Actual results: 广州南站,又称新广州站或新客站,广州市民常直呼其为南站...广州南站是部分在建的廣深港高速鐵路...广州南站也是番禺区乃至广州市内其中一个綜合交通樞紐...tl;dr
Expected results: 廣州南站,又稱新廣州站或新客站,廣州市民常直呼其為南站...廣州南站是部分在建的廣深港高速鐵路...廣州南站也是番禺區乃至廣州市内其中一個綜合交通樞紐...tl;dr
Perhaps the filename should also be expected to "廣州南站.pdf", but that is another topic


Although, somethings like -{zh-hans:foo;zh-hant:bar}- or -{zh-cn:foo;zh-tw:bar;zh-hk:foobar}- are however working (Why? T43716 working now?)

TJones added a subscriber: TJones.Dec 5 2017, 8:09 PM

I got asked to take a look at this ticket, and while the code is far from what I normally work on, I'm always like looking at issues dealing with language and all its interesting complexity.

I think @Cwek definitely identified the source of the problem and it looks like @Liuxinyu970226 has added the solution to the 2017 Community Wishlist; the language variant for the language converter is not getting used for whatever reason.

The random-seeming variation comes from the generated PDF using the "raw" text from the article, which for Chinese-language wikis can contain a mix of simplified and traditional characters.
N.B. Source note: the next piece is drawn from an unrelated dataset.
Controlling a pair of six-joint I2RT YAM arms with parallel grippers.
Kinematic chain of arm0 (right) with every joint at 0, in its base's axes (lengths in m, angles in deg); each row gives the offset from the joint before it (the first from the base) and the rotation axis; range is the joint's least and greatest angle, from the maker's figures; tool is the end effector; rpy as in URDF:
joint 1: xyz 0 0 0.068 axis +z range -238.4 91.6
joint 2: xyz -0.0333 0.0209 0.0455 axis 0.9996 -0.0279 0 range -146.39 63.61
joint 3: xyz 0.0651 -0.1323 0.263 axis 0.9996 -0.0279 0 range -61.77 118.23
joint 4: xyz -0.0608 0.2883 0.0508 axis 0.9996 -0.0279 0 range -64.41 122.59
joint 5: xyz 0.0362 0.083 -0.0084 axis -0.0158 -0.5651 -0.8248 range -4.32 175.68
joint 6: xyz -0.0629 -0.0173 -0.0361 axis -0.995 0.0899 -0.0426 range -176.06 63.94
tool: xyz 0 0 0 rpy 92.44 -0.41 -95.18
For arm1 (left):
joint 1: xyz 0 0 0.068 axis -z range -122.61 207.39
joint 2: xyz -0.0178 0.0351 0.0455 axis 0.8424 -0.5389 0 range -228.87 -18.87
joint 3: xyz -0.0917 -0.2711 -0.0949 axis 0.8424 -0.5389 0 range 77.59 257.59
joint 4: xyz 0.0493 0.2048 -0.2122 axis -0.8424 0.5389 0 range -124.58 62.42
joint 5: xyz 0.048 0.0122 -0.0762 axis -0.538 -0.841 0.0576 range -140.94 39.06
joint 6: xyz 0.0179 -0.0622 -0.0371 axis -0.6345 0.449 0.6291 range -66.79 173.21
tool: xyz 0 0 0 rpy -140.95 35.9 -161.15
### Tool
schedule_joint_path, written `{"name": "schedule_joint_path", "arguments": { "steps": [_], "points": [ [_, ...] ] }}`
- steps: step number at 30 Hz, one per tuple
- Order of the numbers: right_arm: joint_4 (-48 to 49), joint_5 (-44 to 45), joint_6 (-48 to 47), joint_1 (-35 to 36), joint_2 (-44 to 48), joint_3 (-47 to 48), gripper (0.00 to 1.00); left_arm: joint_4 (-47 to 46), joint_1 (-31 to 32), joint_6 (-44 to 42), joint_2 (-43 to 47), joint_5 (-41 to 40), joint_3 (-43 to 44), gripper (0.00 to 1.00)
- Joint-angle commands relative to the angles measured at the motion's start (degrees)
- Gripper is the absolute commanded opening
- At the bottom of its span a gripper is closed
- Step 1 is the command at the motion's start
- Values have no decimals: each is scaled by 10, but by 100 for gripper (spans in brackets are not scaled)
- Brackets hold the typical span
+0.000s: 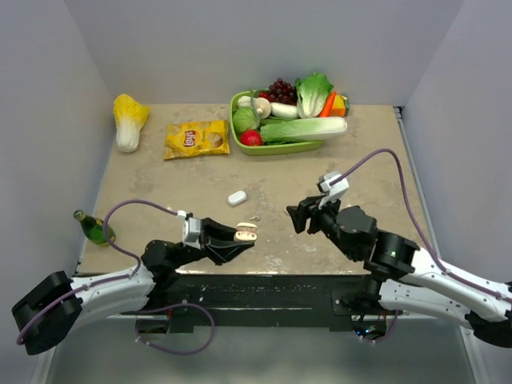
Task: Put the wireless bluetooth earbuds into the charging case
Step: Pick up the earbud from the center of the board.
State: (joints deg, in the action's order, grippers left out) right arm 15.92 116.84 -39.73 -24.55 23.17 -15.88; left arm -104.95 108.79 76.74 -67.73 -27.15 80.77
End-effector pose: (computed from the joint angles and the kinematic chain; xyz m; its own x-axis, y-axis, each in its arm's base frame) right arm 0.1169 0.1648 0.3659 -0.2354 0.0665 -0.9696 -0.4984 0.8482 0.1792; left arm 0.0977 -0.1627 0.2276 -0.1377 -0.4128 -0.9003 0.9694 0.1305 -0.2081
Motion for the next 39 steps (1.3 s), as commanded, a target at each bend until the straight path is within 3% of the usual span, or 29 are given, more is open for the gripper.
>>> {"name": "schedule_joint_path", "arguments": {
  "steps": [1,2,5,10,14,16,19,23,30,33,39],
  "points": [
    [49,1,60,-37,-11,-54,66,-252,-2,47,-32,-66,-69,0],
    [57,-11,69,-45,-23,-62,68,-281,-2,50,-42,-70,-73,3],
    [68,-23,86,-73,-52,-82,67,-290,-2,57,-67,-72,-71,0],
    [109,-75,109,-116,-140,-122,56,-260,-1,42,-44,-115,-79,0],
    [185,-114,117,-123,-197,-146,40,-160,11,0,25,-156,-81,0],
    [234,-161,114,-123,-239,-154,38,-82,22,-21,77,-175,-74,0],
    [268,-190,100,-124,-305,-135,40,9,35,-37,141,-220,-67,0],
    [294,-223,98,-123,-383,-103,50,62,39,-49,191,-236,-75,0],
    [336,-224,106,-123,-456,-64,51,113,41,-38,229,-252,-80,0],
    [333,-217,92,-123,-484,-41,46,118,41,-32,232,-254,-81,0],
    [319,-193,89,-122,-488,-47,25,150,42,-29,248,-252,-77,0]
  ]
}}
The problem extends to any wiki using the language converter.

The TV show Lost is on the main page of Chinese Wikipedia today and it happens to provide an example that's a little easier to see for people who don't read Chinese.
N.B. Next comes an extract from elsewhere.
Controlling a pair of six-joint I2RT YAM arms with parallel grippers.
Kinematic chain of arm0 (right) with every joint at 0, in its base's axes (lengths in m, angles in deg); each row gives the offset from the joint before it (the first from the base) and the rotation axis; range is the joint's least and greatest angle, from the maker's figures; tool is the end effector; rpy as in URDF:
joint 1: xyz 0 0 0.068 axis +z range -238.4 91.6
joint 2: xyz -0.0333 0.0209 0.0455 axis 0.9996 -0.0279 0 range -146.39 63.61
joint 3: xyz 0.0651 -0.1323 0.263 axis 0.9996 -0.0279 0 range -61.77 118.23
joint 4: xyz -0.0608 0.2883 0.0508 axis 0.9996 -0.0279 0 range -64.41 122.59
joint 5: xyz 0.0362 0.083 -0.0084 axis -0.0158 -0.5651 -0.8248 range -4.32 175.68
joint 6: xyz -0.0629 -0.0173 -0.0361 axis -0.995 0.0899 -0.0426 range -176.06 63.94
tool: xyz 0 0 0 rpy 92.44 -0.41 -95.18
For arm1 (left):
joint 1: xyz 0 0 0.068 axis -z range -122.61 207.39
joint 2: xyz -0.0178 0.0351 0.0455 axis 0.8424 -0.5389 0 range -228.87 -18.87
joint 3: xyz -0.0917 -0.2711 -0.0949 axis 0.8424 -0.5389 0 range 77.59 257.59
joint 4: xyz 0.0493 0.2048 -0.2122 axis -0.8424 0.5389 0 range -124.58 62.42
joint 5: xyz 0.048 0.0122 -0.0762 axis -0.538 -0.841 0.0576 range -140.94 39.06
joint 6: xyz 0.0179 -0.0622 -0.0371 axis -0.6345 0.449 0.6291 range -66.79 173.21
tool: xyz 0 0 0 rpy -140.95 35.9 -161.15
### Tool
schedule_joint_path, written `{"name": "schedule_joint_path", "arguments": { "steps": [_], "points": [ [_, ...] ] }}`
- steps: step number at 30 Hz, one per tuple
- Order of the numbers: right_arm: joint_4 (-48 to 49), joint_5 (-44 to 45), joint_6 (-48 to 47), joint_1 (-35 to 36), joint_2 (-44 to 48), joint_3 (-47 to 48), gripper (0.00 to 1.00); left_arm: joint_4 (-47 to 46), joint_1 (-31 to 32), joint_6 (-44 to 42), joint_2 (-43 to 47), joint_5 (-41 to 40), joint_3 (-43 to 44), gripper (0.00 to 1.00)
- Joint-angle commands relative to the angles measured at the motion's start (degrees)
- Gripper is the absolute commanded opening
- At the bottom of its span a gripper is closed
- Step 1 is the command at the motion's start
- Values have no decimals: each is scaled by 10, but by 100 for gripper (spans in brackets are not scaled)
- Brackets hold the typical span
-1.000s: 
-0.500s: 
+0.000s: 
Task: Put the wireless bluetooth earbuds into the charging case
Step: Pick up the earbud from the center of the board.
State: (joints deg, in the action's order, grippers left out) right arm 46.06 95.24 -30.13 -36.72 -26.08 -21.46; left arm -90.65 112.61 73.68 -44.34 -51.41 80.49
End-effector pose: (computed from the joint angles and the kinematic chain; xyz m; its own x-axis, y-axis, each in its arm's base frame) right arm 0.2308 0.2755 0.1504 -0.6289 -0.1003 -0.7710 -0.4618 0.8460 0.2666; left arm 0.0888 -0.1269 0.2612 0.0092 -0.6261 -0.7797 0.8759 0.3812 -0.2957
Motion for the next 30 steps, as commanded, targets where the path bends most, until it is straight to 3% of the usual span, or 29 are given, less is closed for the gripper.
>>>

  • Lost, "raw" text. (If you are logged in, your language preferences can override this first example, so you may need to look at it in an incognito/private browser window.) Note that the title is 2 characters, and the character after the second em dash (—) is "個" (noting that it is boxy is detailed enough if you don't read Chinese at all).
  • Lost, zh-cn version. Title is still two characters, but the character after the second em dash looks like an up-arrow (个).
  • Lost, zh-hk version. Title is only one character, and the character after the second em dash is boxy again.

All three versions differ from each other, but if you download the PDF of the page from any of these three pages, you get the same result: the raw text with a two-character title and the boxy character after the second em dash. (I also checked and the PDFs are identical at the byte level.) Similarly, if you try to edit the page from any of the three versions, you get the raw text to edit.

For English speakers, two examples that are easier to parse come from Serbian and Inuktitut.

Serbian has both Latin and Cyrillic alphabets, and most articles are written in Cyrillic on Serbian Wikipedia. However our friend Lost is written in Latin. A random soccer article I found is written in Cyrillic. You can read both in either Latin or Cyrillic, but the PDF reverts to the original alphabet of the article—Latin for Lost, Cyrillic for soccer.

Here's a list of list of communities in Nunavut, Canada from the Inuktitut Wikipedia. The first column has the name in both syllabics and Latin writing systems. Converting the page to either syllabics or Latin gives you the same name twice in the first column. Whatever page you print the PDF from, though, you get one of each, because that's the "raw" version of the page.

Jdlrobson changed the task status from Open to Stalled.Jan 31 2018, 5:44 PM
Jdlrobson added a subscriber: Jdlrobson.

Stalled/Blocked on T159985

lisong added a subscriber: lisong.Mar 17 2018, 8:39 AM
ovasileva moved this task from Triage to Backlog on the Proton board.Feb 22 2019, 3:27 PM
TheDJ changed the task status from Stalled to Open.Jun 4 2019, 12:38 PM
TheDJ added a project: PDF-Rendering.
TheDJ added a subscriber: TheDJ.

The stalling/blocking ticket was closed, so I guess this can be 'unstalled'. Needs implementation via T213368: Support language variants in Proton ???